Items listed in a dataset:
──────
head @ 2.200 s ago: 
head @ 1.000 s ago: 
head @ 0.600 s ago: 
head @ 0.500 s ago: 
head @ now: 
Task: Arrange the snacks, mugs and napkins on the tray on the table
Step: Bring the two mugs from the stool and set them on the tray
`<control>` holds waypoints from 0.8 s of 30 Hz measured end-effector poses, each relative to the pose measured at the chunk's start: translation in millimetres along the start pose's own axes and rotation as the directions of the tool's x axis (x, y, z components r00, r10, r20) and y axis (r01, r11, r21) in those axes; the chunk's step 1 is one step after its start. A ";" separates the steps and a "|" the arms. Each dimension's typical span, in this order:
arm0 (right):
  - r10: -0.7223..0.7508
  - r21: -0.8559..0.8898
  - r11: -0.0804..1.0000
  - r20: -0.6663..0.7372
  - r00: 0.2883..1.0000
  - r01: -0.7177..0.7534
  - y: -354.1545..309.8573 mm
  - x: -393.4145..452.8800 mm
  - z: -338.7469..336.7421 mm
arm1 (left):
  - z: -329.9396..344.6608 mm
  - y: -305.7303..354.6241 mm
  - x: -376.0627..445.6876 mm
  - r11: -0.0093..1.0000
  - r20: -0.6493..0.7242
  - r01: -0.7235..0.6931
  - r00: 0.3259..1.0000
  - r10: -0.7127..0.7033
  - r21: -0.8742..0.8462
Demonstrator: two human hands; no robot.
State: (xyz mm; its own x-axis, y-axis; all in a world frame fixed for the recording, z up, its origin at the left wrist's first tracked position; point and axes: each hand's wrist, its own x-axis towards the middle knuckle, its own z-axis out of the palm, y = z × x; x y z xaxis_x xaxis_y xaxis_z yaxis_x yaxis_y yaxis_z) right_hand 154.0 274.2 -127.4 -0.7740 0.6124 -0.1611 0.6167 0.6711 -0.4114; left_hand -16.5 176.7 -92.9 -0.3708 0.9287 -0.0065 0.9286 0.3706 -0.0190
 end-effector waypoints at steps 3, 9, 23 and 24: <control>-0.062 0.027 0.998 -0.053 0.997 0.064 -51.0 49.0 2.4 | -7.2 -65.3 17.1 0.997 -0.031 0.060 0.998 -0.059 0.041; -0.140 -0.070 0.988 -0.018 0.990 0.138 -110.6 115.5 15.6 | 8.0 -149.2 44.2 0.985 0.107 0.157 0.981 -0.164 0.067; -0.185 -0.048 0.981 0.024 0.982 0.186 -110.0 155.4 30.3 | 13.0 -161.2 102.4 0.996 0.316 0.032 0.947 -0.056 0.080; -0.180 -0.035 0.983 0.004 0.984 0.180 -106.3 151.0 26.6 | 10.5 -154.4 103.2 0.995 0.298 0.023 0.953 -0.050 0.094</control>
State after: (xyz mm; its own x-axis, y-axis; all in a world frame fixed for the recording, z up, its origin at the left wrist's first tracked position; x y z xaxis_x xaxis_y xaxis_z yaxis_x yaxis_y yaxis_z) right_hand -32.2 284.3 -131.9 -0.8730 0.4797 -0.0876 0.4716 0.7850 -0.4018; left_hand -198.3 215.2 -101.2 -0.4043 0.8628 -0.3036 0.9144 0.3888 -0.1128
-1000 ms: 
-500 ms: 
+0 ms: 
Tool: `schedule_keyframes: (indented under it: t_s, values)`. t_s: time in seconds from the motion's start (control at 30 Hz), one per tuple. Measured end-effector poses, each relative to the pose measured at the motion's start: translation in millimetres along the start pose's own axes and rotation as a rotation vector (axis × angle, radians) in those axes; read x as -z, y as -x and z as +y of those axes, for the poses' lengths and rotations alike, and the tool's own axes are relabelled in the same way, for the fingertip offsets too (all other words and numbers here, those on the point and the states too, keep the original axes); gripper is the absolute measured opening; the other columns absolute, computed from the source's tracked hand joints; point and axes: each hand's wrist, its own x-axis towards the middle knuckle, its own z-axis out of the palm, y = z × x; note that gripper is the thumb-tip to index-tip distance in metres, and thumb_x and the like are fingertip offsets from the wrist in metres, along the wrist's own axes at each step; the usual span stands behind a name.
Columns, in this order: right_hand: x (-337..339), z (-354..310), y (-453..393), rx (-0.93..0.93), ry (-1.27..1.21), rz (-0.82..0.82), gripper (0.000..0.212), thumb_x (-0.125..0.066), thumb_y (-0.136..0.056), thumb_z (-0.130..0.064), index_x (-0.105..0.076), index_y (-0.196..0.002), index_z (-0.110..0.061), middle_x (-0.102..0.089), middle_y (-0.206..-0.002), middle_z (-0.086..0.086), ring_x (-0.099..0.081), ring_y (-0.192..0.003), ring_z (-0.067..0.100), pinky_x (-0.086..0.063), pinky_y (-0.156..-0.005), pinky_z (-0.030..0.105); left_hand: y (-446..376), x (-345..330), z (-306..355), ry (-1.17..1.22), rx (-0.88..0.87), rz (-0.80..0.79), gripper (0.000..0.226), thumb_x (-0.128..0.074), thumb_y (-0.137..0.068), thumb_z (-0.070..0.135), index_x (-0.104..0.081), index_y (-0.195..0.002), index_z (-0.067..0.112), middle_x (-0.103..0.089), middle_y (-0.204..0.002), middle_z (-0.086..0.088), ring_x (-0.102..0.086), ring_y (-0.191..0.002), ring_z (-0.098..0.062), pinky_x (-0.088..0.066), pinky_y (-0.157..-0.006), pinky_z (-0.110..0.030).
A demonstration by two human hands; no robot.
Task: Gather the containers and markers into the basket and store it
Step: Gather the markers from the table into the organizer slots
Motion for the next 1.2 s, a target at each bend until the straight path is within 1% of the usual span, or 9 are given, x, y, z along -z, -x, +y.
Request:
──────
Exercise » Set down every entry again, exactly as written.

Reply to the exercise »
head @ 2.200 s ago: 
head @ 1.000 s ago: 
head @ 0.600 s ago: 
head @ 0.500 s ago: 
head @ now: 
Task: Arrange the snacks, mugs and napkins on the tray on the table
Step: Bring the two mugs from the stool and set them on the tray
`<control>` holds waypoints from 0.8 s of 30 Hz measured end-effector poses, each relative to the pose measured at the chunk's start: translation in millimetres along the start pose's own axes and rotation as the directions of the tool's x axis (x, y, z components r00, r10, r20) and y axis (r01, r11, r21) in those axes; the chunk's step 1 is one step after its start. A ";" separates the steps and a "|" the arms. Each dimension's typical span, in this order:
arm0 (right):
  - r10: -0.7223..0.7508
  - r21: -0.8559..0.8898
  - r11: -0.0804..1.0000
  - r20: -0.6663..0.7372
  - r00: 0.2883..1.0000
  - r01: -0.7177..0.7534
  - y: -354.1545..309.8573 mm
  - x: -393.4145..452.8800 mm
  - z: -338.7469..336.7421 mm
arm1 (left):
  - z: -329.9396..344.6608 mm
  - y: -305.7303..354.6241 mm
  - x: -376.0627..445.6876 mm
  - r11: -0.0093..1.0000
  - r20: -0.6493..0.7242
  - r01: -0.7235..0.6931
  - r00: 0.3259..1.0000
  - r10: -0.7127..0.7033
  - r21: -0.8742..0.8462
Demonstrator: two human hands; no robot.
State: (xyz mm; its own x-axis, y-axis; all in a world frame fixed for the recording, z up, its origin at the left wrist's first tracked position; point and axes: each hand's wrist, its own x-axis towards the middle knuckle, its own z-axis out of the palm, y = z × x; x y z xaxis_x xaxis_y xaxis_z yaxis_x yaxis_y yaxis_z) right_hand 154.0 274.2 -127.4 -0.7740 0.6124 -0.1611 0.6167 0.6711 -0.4114; left_hand -16.5 176.7 -92.9 -0.3708 0.9287 -0.0065 0.9286 0.3706 -0.0190
 end-effector waypoints at steps 3, 9, 23 and 24: <control>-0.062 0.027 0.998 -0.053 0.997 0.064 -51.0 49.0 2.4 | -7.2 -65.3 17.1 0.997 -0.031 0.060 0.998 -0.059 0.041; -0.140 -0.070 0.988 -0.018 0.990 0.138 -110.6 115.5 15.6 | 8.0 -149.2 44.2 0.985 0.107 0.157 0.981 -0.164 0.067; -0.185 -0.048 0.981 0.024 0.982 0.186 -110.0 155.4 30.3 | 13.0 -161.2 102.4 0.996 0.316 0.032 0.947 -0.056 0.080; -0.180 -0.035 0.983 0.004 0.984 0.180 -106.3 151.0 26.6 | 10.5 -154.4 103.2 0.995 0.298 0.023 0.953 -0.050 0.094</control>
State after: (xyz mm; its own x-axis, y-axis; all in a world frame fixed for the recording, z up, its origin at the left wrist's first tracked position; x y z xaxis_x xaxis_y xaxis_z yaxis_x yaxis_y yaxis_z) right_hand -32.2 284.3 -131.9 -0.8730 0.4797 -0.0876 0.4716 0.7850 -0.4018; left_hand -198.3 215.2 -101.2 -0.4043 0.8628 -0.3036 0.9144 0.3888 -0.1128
-1000 ms: 
-500 ms: 
+0 ms: 
Tool: `schedule_keyframes: (indented under it: t_s, values)`. t_s: time in seconds from the motion's start (control at 30 Hz), one per tuple. Measured end-effector poses, each relative to the pose measured at the motion's start: translation in millimetres along the start pose's own axes and rotation as a rotation vector (axis × angle, radians) in those axes; read x as -z, y as -x and z as +y of those axes, for the poses' lengths and rotations alike, and the tool's own axes are relabelled in the same way, for the fingertip offsets too (all other words and numbers here, those on the point and the states too, keep the original axes); gripper is the absolute measured opening; the other columns absolute, computed from the source's tracked hand joints; point and axes: each hand's wrist, its own x-axis towards the middle knuckle, its own z-axis out of the palm, y = z × x; note that gripper is the thumb-tip to index-tip distance in metres, and thumb_x and the like are fingertip offsets from the wrist in metres, along the wrist's own axes at each step; the usual span stands behind a name.
Columns, in this order: right_hand: x (-337..339), z (-354..310), y (-453..393), rx (-0.93..0.93), ry (-1.27..1.21), rz (-0.82..0.82), gripper (0.000..0.212), thumb_x (-0.125..0.066), thumb_y (-0.136..0.056), thumb_z (-0.130..0.064), index_x (-0.105..0.076), index_y (-0.196..0.002), index_z (-0.110..0.061), middle_x (-0.102..0.089), middle_y (-0.206..-0.002), middle_z (-0.086..0.086), ring_x (-0.099..0.081), ring_y (-0.192..0.003), ring_z (-0.067..0.100), pinky_x (-0.086..0.063), pinky_y (-0.156..-0.005), pinky_z (-0.030..0.105); left_hand: y (-446..376), x (-345..330), z (-306..355), ry (-1.17..1.22), rx (-0.88..0.87), rz (-0.80..0.79), gripper (0.000..0.226), thumb_x (-0.128..0.074), thumb_y (-0.137..0.068), thumb_z (-0.070..0.135), index_x (-0.104..0.081), index_y (-0.195..0.002), index_z (-0.067..0.112), middle_x (-0.103..0.089), middle_y (-0.204..0.002), middle_z (-0.086..0.088), ring_x (-0.102..0.086), ring_y (-0.191..0.002), ring_z (-0.098..0.062), pinky_x (-0.088..0.066), pinky_y (-0.157..-0.006), pinky_z (-0.110..0.030).
A demonstration by two human hands; no robot.
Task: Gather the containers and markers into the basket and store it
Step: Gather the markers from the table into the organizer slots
Motion for the next 1.2 s, a target at each bend until the straight path is within 1% of the usual span, or 9 are given, x, y, z along -z, -x, +y.
Request:

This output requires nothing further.